Marty Pagel, Ph.D., Professor, UT MD Anderson Cancer Center
(1) Improving tumor diagnoses based on imaging metabolism with PET/MRI: Our goal is to improve cancer diagnoses using tumor acidosis as a noninvasive, longitudinal biomarker for cancer imaging. Glycolytic metabolism is upregulated in many solid tumors, known as the Warburg effect, which increases lactic acid production and causes acidosis of the tumor microenvironment. Other pathologies such as fibrosis, inflammation, and infection produce little or no tissue acidosis. Therefore, imaging extracellular pH (pHe) can differentiate cancer from non-cancerous pathologies.
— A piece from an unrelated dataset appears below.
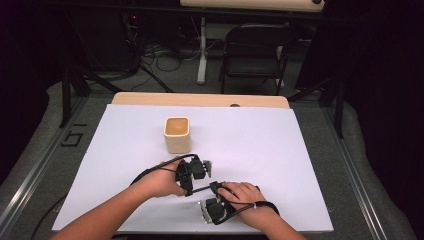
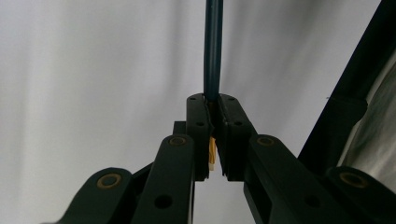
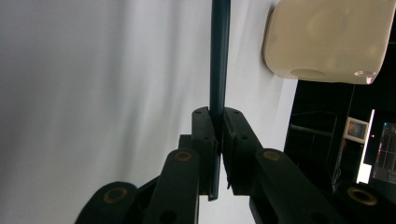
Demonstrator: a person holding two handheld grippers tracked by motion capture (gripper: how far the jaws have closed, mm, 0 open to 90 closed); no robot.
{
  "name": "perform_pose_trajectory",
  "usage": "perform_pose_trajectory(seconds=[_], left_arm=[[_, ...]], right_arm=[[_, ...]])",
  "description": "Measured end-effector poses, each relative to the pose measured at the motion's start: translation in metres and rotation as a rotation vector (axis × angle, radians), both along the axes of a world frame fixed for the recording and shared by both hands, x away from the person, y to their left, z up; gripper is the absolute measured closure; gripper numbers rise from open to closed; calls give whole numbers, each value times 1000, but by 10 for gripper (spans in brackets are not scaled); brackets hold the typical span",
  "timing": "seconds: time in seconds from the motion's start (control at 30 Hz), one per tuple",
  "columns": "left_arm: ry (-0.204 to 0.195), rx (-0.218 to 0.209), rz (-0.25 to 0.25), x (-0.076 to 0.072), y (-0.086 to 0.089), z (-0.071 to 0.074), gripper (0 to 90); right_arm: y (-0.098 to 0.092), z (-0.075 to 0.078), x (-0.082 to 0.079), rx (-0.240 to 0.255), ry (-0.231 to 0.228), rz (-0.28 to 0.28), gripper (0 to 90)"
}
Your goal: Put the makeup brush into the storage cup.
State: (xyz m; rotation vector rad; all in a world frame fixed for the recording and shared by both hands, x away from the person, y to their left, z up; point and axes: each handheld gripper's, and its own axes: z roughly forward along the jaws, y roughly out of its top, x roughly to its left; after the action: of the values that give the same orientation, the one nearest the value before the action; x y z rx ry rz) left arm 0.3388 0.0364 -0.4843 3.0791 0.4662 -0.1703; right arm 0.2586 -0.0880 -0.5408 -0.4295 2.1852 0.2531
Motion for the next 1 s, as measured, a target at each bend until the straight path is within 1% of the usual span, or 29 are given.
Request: perform_pose_trajectory(seconds=[0.27, 0.3, 0.33, 0.37, 0.53, 0.57, 0.63, 0.67, 0.7, 0.73, 0.77, 0.83, 0.87, 0.9, 0.93, 0.97, 1.0], left_arm=[[1, 2, 2, 0, 0, -1, 843], [-1, -1, 3, 0, 0, -1, 843], [-1, -1, 3, 0, 0, -1, 843], [-1, -1, 3, 0, 0, -1, 843], [0, 5, 5, 0, -1, -1, 843], [2, 2, 6, 0, -1, 0, 842], [2, 1, 8, 0, -1, 0, 841], [2, -16, 14, 0, 0, 0, 838], [-2, -18, 16, 1, 1, 1, 835], [-9, -32, 25, 1, 2, 2, 823], [-12, -38, 31, 2, 3, 3, 791], [-15, -50, 53, 3, 7, 4, 696], [-27, -65, 68, 4, 9, 5, 641], [-36, -81, 80, 4, 12, 6, 605], [-36, -81, 80, 4, 12, 6, 578], [-45, -107, 98, 5, 19, 8, 554], [-45, -107, 98, 5, 19, 8, 526]], right_arm=[[0, 0, -1, 0, 2, -4, 847], [0, 0, -2, 0, 13, -30, 847], [0, 0, -1, -3, 3, -15, 848], [0, 1, -1, -5, 0, -13, 848], [1, 1, -1, -3, 0, -19, 848], [1, 0, 0, 2, 3, -14, 848], [0, 1, -1, 7, 3, -22, 848], [0, 1, 0, 8, 2, -18, 848], [0, 1, 0, 10, 4, -21, 848], [-1, 1, 0, 14, 5, -22, 848], [-1, 2, 0, 18, 8, -30, 848], [-3, 3, 0, 21, 15, -51, 848], [-4, 2, 1, 30, 19, -50, 848], [-5, 3, 1, 34, 24, -59, 848], [-5, 3, 1, 34, 24, -59, 848], [-7, 3, 2, 36, 27, -62, 848], [-8, 4, 3, 39, 28, -64, 848]])
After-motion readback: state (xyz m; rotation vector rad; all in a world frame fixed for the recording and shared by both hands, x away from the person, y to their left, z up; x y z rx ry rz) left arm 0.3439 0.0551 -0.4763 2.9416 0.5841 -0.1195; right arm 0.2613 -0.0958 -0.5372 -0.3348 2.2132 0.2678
In addition, [F18]FDG PET can be used to differentiate tumors from infections; [F18]FET PET has been used to differentiate tumors from inflammation; Ga68 agents are currently under development that can evaluate tissue fibrosis. The combination of PET with acidoCEST MRI has strong potential to further improve tumor diagnoses.
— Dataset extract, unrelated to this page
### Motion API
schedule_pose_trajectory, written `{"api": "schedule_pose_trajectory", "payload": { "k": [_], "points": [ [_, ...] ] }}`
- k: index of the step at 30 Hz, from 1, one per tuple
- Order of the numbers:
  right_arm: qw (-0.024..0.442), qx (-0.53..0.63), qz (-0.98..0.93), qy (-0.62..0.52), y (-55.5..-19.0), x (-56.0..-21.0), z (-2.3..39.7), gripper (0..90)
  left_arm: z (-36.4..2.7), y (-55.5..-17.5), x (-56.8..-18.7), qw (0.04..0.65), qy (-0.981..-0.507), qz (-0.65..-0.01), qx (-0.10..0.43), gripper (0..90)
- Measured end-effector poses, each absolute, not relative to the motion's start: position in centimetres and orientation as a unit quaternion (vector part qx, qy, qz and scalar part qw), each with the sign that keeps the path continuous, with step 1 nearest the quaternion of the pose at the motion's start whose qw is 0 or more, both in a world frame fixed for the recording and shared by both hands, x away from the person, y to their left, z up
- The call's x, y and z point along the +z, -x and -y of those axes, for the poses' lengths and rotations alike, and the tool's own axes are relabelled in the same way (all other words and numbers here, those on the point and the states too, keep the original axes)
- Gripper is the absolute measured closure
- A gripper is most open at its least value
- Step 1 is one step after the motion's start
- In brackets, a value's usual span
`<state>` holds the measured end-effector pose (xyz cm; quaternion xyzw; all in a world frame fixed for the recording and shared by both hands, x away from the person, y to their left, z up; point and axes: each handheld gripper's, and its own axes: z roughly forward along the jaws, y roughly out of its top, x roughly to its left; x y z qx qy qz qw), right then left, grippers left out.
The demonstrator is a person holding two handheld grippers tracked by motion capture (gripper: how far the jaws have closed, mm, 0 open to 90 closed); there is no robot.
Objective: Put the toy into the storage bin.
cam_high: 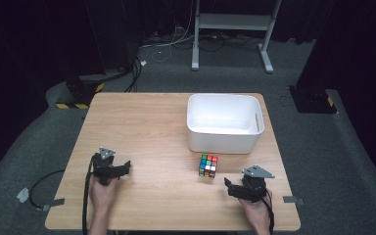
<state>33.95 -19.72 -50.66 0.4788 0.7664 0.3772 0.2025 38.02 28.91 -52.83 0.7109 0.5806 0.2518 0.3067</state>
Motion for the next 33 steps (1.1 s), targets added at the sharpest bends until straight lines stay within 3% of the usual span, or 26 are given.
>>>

(2) Improving cancer immunotherapy based on imaging tumor metabolism with PET/MRI: Extracellular acidosis in the tumor microenvironment causes resistance to immunotherapy. We are evaluating acidosis neutralization treatments that inhibits extracellular acidosis and reduces resistance to immunotherapy. To support these evaluations, we are using our innovative imaging method, acidoCEST MRI, to monitor tumor acidosis during acidosis neutralizing treatments with immunotherapy. To further improve our imaging evaluations, we will perform simultaneous PET/MRI studies with mouse tumor models to compare acidoCEST MRI with FDG PET, where FDG PET can evaluate tumor viability. This combination will be used to determine if acidosis neutralization only changes tumor pHe without affecting tumor viability, or if acidosis neutralization changes tumor pHe and also contributes an anti-cancer effect. Together, simultaneous PET/MRI provides a key technology for imaging tumor metabolism that can improve cancer immunotherapy.
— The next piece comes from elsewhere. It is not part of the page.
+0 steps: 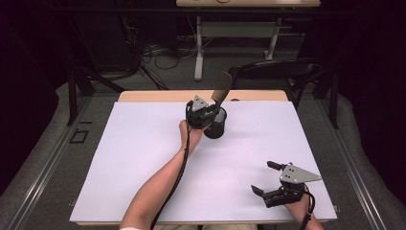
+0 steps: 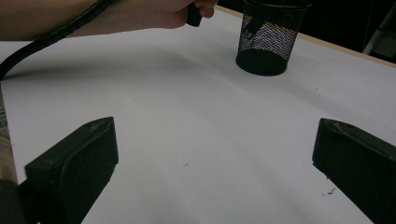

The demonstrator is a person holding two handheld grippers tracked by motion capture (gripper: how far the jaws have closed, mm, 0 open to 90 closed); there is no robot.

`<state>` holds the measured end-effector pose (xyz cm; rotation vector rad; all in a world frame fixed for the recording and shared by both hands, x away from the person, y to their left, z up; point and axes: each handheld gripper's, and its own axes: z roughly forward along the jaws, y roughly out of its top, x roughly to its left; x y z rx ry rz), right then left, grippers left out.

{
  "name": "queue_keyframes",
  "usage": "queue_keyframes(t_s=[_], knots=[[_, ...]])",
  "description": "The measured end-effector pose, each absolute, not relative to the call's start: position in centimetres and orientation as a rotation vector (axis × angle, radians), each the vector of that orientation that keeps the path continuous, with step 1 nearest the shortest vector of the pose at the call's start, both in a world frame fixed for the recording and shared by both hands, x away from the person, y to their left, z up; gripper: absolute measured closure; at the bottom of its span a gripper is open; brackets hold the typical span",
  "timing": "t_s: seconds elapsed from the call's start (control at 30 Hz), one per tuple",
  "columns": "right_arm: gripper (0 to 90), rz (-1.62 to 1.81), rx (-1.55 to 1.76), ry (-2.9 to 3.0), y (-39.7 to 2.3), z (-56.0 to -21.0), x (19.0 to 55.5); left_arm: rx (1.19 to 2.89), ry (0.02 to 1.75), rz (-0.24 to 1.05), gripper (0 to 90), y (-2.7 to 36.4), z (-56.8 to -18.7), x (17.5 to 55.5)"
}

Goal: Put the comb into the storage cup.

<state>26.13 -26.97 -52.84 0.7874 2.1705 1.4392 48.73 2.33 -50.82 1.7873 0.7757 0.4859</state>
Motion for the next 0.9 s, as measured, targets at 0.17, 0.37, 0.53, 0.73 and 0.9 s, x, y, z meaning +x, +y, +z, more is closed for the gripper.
queue_keyframes(t_s=[0.17, 0.37, 0.53, 0.73, 0.9], knots=[[0.0, 1.440, 0.787, 2.171, -26.96, -52.84, 26.12, 1.800, 0.773, 0.488, 72.3, 2.12, -50.95, 48.73], [0.0, 1.440, 0.789, 2.175, -26.96, -52.85, 26.14, 1.819, 0.785, 0.495, 72.3, 2.10, -51.05, 48.80], [0.0, 1.441, 0.789, 2.175, -26.96, -52.87, 26.16, 1.832, 0.796, 0.492, 72.2, 2.16, -51.08, 48.85], [0.0, 1.441, 0.790, 2.178, -26.97, -52.86, 26.16, 1.859, 0.788, 0.499, 72.0, 1.97, -51.08, 48.84], [0.0, 1.440, 0.789, 2.176, -26.97, -52.86, 26.16, 1.881, 0.794, 0.499, 71.9, 1.90, -51.16, 48.85]])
(3) Improving assessments of tumor acidosis with new PET/MRI contrast agents: Our goal is to quantitatively measure extracellular pH (pHe) in the tumor microenvironment to assess tumor acidosis. These assessments can be used to improve evaluations of solid tumors, and to aid in predicting the response to immunotherapy before the treatment is initiated. To meet this goal, we are developing PET/MRI contrast agents that can quantitatively measure pHe, and apply these agents during simultaneous PET/MRI studies in mouse models of human cancers. Dynamic changes in the relaxation-based MR image contrast are sensitive to tumor pHe as well as the concentration of the agent in tumor tissue, while the PET image can be used to measure the concentration of the agent in the tumor. Therefore, the PET results can be used to account for the effect of concentration on MR image contrast, which can improve the quantitative measurement of tumor pHe. Our deliverable is a fundamentally new class of contrast agents for molecular imaging with PET/MRI. As a longer term goal, our PET/MRI contrast agents have outstanding potential for clinical translation, which will provide a transformative “game changing technology” for clinical PET/MRI.